Once you have located the line containing "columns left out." in the material below, return it exactly along with each line after it through the line containing "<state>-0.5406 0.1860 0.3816".

####

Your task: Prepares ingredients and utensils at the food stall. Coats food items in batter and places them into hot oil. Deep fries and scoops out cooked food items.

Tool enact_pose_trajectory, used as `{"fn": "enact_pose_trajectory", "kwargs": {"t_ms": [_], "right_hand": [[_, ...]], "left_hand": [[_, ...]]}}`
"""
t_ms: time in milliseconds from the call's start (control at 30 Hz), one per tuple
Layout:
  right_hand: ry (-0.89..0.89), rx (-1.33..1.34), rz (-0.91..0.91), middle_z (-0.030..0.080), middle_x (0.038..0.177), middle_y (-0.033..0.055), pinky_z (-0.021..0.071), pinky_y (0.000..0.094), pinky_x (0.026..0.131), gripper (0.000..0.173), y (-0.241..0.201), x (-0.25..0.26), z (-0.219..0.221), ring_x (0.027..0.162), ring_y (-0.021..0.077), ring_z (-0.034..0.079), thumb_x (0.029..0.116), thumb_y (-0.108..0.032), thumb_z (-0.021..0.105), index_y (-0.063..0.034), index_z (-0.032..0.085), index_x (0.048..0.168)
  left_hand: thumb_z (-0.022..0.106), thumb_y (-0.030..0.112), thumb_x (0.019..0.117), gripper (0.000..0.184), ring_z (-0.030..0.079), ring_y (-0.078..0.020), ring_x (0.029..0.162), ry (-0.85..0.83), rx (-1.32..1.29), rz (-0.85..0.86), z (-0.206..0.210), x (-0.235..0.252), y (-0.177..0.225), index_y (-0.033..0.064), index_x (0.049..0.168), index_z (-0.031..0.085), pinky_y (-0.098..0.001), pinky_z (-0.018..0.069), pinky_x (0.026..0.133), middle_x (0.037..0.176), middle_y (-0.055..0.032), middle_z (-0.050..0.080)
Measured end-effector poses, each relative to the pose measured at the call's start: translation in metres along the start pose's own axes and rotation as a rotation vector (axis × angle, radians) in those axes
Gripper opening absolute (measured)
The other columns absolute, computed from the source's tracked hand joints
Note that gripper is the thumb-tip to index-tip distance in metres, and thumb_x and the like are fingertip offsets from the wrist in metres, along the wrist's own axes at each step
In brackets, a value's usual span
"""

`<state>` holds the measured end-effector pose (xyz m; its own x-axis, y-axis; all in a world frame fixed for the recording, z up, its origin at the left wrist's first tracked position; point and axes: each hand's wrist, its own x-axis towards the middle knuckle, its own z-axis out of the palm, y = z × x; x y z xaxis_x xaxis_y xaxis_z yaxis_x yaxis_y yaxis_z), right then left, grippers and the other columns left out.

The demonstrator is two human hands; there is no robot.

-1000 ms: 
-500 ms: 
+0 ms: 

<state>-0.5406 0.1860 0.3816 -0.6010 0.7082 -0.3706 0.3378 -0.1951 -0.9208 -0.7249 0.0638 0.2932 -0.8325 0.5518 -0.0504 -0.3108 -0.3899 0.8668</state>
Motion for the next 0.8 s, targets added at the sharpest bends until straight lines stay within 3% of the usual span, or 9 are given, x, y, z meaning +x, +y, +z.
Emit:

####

OUTPUT FOR THIS EXERCISE
`<state>` holds the measured end-effector pose (xyz m; its own x-axis, y-axis; all in a world frame fixed for the recording, z up, its origin at the left wrist's first tracked position; point and axes: each hand's wrist, its own x-axis towards the middle knuckle, its own z-axis out of the palm, y = z × x; x y z xaxis_x xaxis_y xaxis_z yaxis_x yaxis_y yaxis_z), right then left, grippers and the other columns left out.

The demonstrator is two human hands; there is no robot.

-1000 ms: 
-500 ms: 
+0 ms: 

<state>-0.5406 0.1860 0.3816 -0.6010 0.7082 -0.3706 0.3378 -0.1951 -0.9208 -0.7249 0.0638 0.2932 -0.8325 0.5518 -0.0504 -0.3108 -0.3899 0.8668</state>

No further output is required, since the answer is complete.